US Navy Settles Agreement with Conservation Groups over Marine Mammals

The US Navy since its formation around 75 years back has started carrying out several war games in a vast expanse of the Pacific Ocean between the Hawaiian and California coasts. Conservationists have often sought to restrict its use of bombs and sonar that harms marine mammals. And now under a rare decision Navy has agreed to make settlement with the conservation groups.

The settlement announced this week was startling. Talks on the settlement started back in April after the US District Court Judge Susan Oki Mollway in Hawaii sided against the Navy and its claim that it couldn't avoid sensitive whale habitat while conducting its exercises.

Navy's activities would include dropping a quarter-million explosives in the Pacific and blasting sonar for half a million hours during five years of war games that started in January.

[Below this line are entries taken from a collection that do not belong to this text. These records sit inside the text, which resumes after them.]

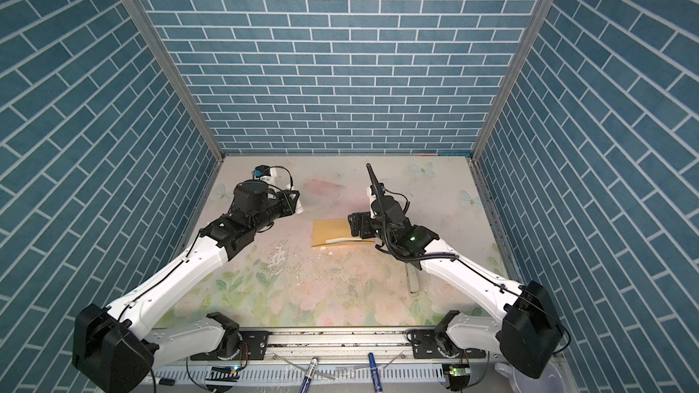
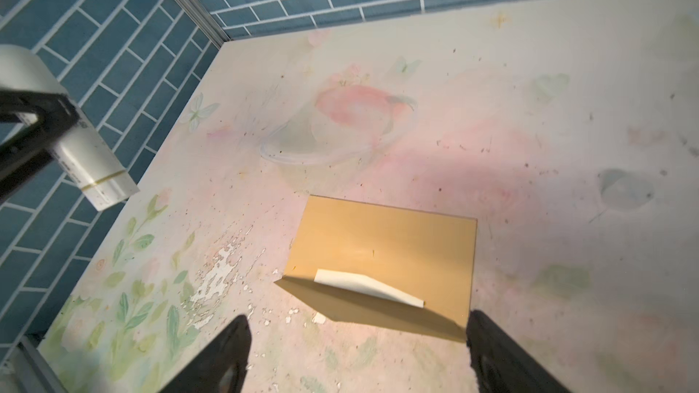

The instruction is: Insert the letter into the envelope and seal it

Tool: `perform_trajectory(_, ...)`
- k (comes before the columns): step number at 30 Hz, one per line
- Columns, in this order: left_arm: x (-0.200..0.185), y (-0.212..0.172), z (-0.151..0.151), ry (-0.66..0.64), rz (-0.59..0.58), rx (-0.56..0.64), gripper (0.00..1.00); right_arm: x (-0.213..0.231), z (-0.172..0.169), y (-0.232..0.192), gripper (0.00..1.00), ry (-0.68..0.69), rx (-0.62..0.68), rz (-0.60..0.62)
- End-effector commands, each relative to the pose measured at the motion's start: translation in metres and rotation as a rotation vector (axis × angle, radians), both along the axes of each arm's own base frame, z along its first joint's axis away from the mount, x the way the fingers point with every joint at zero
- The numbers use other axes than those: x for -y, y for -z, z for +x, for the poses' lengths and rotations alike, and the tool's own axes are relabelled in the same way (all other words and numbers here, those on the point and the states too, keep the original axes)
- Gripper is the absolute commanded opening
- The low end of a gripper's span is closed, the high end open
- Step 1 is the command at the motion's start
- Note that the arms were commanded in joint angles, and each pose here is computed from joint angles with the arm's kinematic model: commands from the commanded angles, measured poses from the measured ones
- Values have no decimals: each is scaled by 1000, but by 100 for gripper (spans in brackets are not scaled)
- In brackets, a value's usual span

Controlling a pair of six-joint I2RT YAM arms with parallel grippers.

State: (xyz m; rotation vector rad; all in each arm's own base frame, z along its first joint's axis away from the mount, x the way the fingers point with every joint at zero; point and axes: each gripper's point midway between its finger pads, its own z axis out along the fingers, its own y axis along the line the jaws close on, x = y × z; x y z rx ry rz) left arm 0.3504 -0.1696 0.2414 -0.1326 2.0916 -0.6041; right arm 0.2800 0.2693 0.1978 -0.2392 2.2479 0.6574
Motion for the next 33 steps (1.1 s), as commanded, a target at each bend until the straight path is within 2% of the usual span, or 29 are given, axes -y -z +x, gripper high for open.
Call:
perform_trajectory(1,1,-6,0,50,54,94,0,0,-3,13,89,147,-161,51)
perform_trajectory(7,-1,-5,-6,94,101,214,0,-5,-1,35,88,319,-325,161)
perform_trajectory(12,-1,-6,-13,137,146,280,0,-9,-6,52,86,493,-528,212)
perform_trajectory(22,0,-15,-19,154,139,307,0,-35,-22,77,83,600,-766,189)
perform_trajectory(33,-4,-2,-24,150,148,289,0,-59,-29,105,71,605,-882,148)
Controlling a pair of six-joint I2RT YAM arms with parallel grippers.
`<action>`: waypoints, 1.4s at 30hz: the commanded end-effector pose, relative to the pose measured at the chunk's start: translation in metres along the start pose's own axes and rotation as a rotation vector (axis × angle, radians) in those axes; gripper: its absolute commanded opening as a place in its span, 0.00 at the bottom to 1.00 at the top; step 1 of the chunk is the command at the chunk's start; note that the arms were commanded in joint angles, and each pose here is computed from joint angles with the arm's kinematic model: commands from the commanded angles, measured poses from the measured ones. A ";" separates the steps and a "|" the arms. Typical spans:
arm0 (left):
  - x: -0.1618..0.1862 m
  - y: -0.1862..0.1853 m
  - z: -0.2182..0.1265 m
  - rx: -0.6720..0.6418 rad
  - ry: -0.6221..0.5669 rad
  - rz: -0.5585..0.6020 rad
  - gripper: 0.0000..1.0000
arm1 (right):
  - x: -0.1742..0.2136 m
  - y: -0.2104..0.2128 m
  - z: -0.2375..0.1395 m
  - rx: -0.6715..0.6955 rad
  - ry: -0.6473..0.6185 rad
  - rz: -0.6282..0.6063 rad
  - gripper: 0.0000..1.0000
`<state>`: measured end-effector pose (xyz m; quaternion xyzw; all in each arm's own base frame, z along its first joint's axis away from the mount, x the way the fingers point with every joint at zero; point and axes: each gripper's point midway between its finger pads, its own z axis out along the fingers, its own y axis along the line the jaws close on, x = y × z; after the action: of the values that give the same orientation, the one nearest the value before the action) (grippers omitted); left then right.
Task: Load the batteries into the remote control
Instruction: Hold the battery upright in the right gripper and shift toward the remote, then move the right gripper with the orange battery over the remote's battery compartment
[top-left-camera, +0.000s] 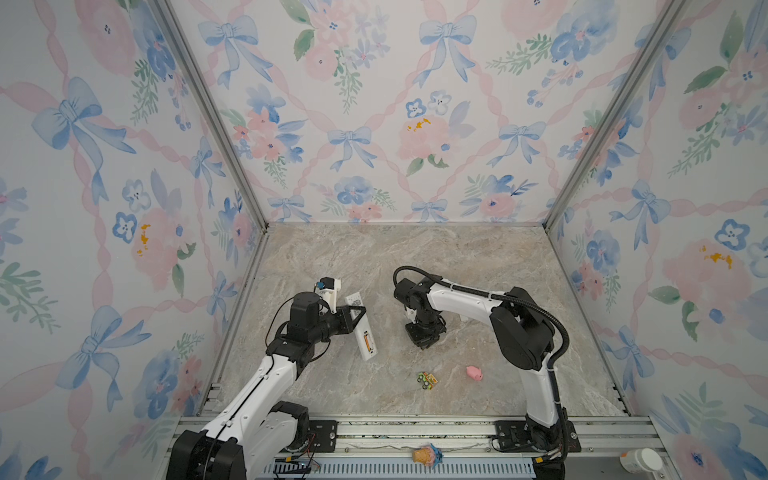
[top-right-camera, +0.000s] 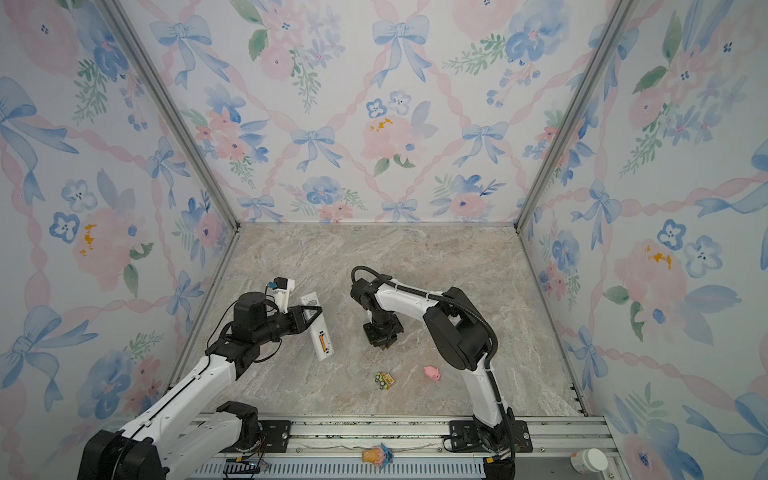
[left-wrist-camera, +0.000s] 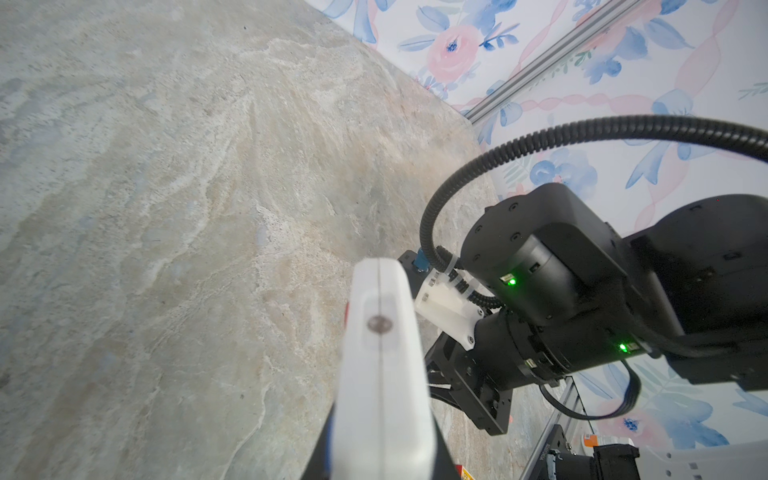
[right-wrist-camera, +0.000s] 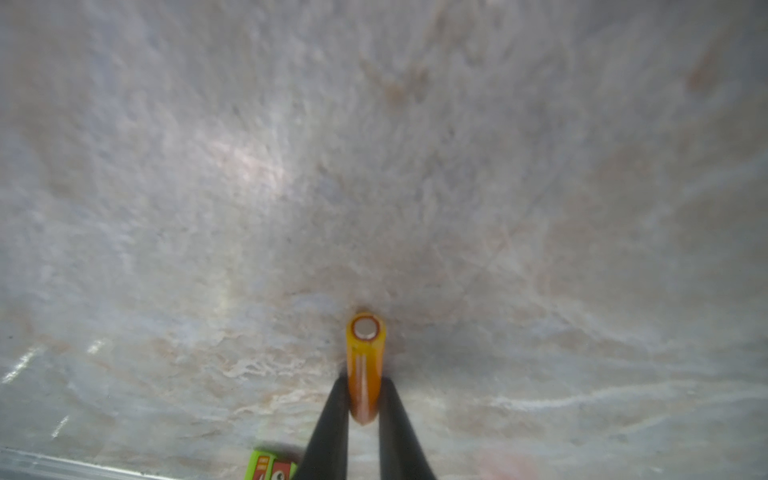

As a result of the negotiation with the two plaintiffs, Earthjustice and the Natural Resources Defense Council, the Navy has agreed that from now on it will respect buffer zones around whale and dolphin habitat off both coasts at times when the animals congregate to forage, mate and raise calves.

The conservationists argued that the National Marine Fisheries Service, a division of the National Oceanic and Atmospheric Administration, failed to investigate possible alternatives that could result in less harm to animals.

Mollway in her decision called the navy's dismissal of pleas to avoid whale and dolphin habitat because it was inconvenient to their plans 'impractical'. The Navy's repeated reliance on sweeping, absolute statements that allow for no possibility of any restriction at all is deficient, the judge wrote.